Even now, that I have explained it, you might have a hard time to get the details. My feeling and my experience tell me that the matrix languages, if used on this level, are for experts only. You can get rid of a lot of loops, but at the expense of having to think in row and column matrices and element-wise operators. For the casual user like a student, this requires some extra learning.

How could we get the very same result with less metal effort? One small step would be to define the operator in a less ambitious way.

>function map B(x,n) ...
$  k=0:n;
$  return sum(f(k/n)*bin(n,k)*x^k*(1-x)^(n-k));
$endfunction
>plot2d("B(x,10)-f(x)",0,1):

This is the same result, but we need only understand a row vector. The „map“ keyword allows to map B(x,n) to a vector of x values.

>B(0:0.1:1,10)
  [1, 1.04786, 1.09395, 1.13841, 1.1814, 1.22303, 1.26341,
  1.30263, 1.34079, 1.37796, 1.41421]

The effort to compute this is higher, however. We recompute f(k/n) and the binomial constants for all values of x. The matrix version calls the function f only n+1 times independent on the length of the row vector x.

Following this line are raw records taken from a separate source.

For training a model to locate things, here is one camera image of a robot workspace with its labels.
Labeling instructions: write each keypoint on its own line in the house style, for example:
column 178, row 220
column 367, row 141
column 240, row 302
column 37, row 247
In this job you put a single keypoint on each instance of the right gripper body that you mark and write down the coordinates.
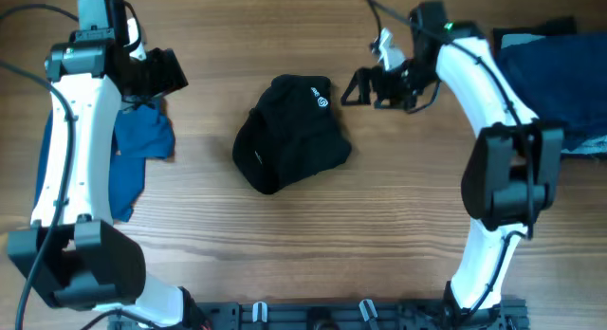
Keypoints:
column 399, row 85

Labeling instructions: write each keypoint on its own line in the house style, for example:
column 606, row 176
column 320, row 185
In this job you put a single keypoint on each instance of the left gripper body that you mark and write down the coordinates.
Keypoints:
column 156, row 75

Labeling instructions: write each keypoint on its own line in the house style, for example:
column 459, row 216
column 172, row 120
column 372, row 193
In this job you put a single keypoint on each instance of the black polo shirt with logo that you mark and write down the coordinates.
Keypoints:
column 290, row 134

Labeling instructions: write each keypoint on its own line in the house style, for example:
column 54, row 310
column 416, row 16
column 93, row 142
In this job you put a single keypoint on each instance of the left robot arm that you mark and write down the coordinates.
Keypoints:
column 71, row 255

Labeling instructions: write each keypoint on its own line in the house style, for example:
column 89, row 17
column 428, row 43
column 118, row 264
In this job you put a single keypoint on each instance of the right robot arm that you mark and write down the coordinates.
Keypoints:
column 513, row 170

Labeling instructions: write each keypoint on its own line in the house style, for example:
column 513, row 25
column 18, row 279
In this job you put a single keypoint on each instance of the blue crumpled shirt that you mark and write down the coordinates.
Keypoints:
column 137, row 154

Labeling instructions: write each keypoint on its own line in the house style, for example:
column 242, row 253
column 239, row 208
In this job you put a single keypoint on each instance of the dark navy folded garment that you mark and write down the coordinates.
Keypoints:
column 555, row 83

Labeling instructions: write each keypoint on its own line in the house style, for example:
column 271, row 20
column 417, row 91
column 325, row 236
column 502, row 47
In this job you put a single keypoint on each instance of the black folded garment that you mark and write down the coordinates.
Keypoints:
column 550, row 26

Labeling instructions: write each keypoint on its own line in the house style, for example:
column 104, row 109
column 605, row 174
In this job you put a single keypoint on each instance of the light blue folded garment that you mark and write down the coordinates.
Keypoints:
column 588, row 147

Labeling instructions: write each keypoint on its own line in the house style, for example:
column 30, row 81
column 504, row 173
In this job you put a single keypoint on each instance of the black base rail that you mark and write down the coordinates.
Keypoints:
column 366, row 314

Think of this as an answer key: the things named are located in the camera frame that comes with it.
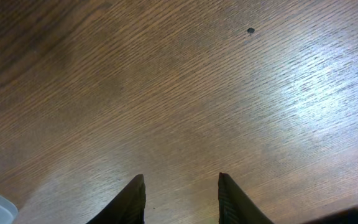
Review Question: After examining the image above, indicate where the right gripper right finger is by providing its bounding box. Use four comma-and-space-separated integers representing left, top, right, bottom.
218, 172, 273, 224

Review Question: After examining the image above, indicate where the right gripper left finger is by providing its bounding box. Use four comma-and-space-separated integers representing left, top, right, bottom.
87, 174, 146, 224

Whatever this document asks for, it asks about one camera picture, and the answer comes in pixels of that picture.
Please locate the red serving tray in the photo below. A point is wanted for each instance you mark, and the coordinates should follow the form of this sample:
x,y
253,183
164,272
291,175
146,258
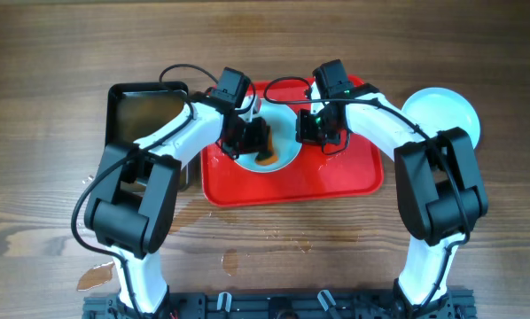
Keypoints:
x,y
351,171

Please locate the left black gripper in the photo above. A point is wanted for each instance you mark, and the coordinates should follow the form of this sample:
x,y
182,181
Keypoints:
x,y
257,141

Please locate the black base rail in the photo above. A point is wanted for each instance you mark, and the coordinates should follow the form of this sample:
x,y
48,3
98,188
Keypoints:
x,y
324,304

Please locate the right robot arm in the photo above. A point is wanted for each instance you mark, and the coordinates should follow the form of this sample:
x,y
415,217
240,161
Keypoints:
x,y
440,190

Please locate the black water tray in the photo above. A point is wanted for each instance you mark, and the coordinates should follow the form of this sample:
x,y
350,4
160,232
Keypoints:
x,y
138,109

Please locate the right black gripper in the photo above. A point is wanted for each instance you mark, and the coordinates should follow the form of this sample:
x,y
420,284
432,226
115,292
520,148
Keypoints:
x,y
305,134

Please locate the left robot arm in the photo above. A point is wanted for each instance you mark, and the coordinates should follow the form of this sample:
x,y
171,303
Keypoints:
x,y
130,205

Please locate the light blue plate top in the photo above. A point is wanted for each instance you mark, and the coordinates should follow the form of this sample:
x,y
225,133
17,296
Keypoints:
x,y
282,120

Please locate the light blue plate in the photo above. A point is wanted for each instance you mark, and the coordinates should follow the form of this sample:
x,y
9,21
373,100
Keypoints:
x,y
282,120
444,109

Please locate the light blue plate bottom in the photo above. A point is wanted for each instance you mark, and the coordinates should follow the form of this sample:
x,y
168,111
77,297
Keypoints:
x,y
444,109

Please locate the orange green scrub sponge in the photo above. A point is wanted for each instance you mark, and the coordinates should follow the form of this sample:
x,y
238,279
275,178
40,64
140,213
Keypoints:
x,y
269,156

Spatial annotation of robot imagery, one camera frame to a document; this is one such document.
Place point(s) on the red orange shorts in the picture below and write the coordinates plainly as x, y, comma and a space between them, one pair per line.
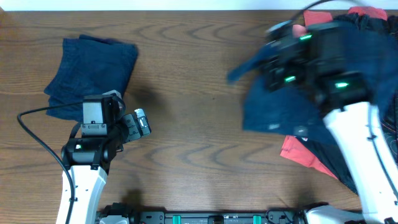
292, 148

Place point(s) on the black patterned shorts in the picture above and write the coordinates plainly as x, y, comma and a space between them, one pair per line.
330, 156

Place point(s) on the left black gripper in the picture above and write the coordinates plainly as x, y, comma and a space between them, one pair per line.
134, 132

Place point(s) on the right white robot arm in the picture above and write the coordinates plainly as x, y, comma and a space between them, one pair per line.
329, 84

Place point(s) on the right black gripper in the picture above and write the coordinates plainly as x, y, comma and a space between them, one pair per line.
271, 72

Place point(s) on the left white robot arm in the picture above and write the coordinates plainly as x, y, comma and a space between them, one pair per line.
87, 157

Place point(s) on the navy shorts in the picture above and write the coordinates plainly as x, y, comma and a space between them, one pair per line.
286, 110
91, 66

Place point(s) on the folded navy shorts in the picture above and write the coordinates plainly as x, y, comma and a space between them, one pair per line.
91, 66

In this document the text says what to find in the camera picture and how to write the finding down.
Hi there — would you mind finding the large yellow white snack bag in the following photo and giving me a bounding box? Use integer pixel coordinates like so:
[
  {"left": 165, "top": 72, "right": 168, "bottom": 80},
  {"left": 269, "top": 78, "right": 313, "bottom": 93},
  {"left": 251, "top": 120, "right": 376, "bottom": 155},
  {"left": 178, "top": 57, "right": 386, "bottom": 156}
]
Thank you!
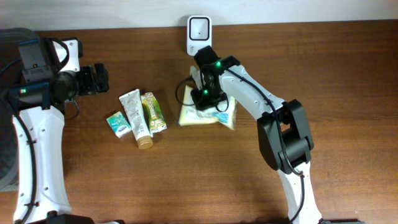
[{"left": 175, "top": 66, "right": 238, "bottom": 130}]

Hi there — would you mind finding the white cosmetic tube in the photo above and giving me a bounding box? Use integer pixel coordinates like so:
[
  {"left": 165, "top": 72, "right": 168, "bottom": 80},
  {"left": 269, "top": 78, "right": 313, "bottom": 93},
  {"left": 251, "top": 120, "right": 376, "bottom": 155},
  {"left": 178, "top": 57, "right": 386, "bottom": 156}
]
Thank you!
[{"left": 119, "top": 89, "right": 153, "bottom": 149}]

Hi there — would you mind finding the teal tissue pack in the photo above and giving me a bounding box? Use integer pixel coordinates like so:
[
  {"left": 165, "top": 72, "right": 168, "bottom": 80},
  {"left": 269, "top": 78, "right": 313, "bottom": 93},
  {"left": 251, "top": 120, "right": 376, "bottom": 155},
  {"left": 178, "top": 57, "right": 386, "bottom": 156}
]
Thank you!
[{"left": 106, "top": 111, "right": 131, "bottom": 138}]

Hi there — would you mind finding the green yellow snack bar wrapper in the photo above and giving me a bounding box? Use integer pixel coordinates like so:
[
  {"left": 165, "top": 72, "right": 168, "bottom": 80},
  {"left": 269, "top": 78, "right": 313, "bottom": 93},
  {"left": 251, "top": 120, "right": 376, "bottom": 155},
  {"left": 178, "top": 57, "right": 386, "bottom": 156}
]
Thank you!
[{"left": 141, "top": 92, "right": 167, "bottom": 134}]

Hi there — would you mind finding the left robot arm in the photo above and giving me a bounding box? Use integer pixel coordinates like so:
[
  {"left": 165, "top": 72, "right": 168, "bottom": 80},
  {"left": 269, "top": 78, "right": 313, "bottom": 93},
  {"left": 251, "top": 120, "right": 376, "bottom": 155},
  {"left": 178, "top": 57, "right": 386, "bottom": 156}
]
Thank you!
[{"left": 2, "top": 37, "right": 109, "bottom": 223}]

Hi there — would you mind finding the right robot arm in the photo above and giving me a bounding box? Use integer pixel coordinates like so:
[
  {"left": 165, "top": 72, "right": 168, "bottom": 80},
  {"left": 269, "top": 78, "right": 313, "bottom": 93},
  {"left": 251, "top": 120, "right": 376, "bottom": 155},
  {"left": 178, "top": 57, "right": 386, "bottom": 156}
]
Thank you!
[{"left": 193, "top": 45, "right": 327, "bottom": 224}]

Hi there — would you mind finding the white barcode scanner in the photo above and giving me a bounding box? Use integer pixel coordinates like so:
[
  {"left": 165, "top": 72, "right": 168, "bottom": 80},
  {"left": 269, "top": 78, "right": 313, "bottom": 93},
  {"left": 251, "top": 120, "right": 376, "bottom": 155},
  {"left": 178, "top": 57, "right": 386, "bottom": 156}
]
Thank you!
[{"left": 187, "top": 16, "right": 212, "bottom": 56}]

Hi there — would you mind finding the grey plastic mesh basket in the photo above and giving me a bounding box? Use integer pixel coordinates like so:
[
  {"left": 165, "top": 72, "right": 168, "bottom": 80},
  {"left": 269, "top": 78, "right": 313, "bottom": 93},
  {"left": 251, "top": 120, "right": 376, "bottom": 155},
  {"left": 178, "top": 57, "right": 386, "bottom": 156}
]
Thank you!
[{"left": 1, "top": 27, "right": 37, "bottom": 192}]

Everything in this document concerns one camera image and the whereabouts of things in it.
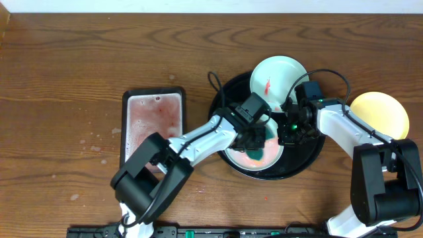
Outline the green scrubbing sponge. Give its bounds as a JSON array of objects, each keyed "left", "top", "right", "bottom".
[{"left": 245, "top": 127, "right": 279, "bottom": 166}]

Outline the light blue plate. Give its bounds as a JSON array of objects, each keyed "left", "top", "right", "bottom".
[
  {"left": 225, "top": 119, "right": 284, "bottom": 171},
  {"left": 250, "top": 56, "right": 306, "bottom": 112}
]

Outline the yellow plate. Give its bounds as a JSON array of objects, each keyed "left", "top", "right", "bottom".
[{"left": 350, "top": 92, "right": 410, "bottom": 139}]

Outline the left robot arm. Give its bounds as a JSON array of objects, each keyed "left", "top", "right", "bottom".
[{"left": 110, "top": 106, "right": 265, "bottom": 237}]

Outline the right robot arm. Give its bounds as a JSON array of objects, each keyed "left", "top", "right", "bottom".
[{"left": 280, "top": 97, "right": 422, "bottom": 237}]

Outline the black round tray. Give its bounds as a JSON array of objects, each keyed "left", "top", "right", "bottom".
[{"left": 217, "top": 71, "right": 325, "bottom": 180}]

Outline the black rectangular soapy tray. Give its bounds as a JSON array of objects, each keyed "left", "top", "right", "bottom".
[{"left": 120, "top": 87, "right": 186, "bottom": 166}]

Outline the right black cable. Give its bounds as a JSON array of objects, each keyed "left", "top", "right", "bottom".
[{"left": 283, "top": 68, "right": 423, "bottom": 232}]

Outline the black cable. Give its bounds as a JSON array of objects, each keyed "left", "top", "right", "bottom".
[
  {"left": 283, "top": 68, "right": 423, "bottom": 232},
  {"left": 122, "top": 70, "right": 229, "bottom": 229}
]

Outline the left black cable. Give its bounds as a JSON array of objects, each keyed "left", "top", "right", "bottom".
[{"left": 122, "top": 70, "right": 229, "bottom": 229}]

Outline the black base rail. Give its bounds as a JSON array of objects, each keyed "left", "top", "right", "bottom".
[{"left": 65, "top": 225, "right": 399, "bottom": 238}]

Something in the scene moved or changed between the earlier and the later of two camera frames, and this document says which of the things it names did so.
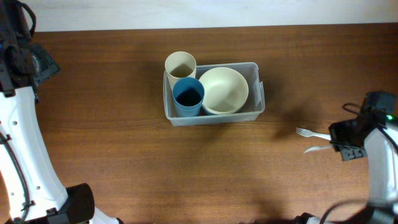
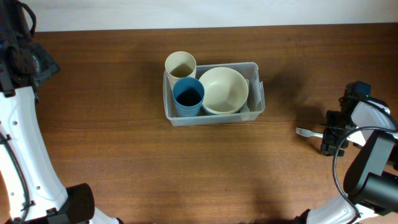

The next step would be to avoid the matrix language completely. Then we have to write loops for the summations. Moreover, we would like to compute the vector of function values and the binomials beforehand. For a final optimization, we would have to compute x^i and (1-x)^i with one loop and combine both later. The binomials should be computed by looping too.

It becomes quite obvious now that an optimized version in C would take quite a lot of brain activity too, and we would not be sure if we get it right in the first shot. If you do not believe it try it. You can use Python or C via Euler Math Toolbox if you like.

Summarizing, the easiest way lies in the middle. It will not be completely optimized, but it will also not be obscure.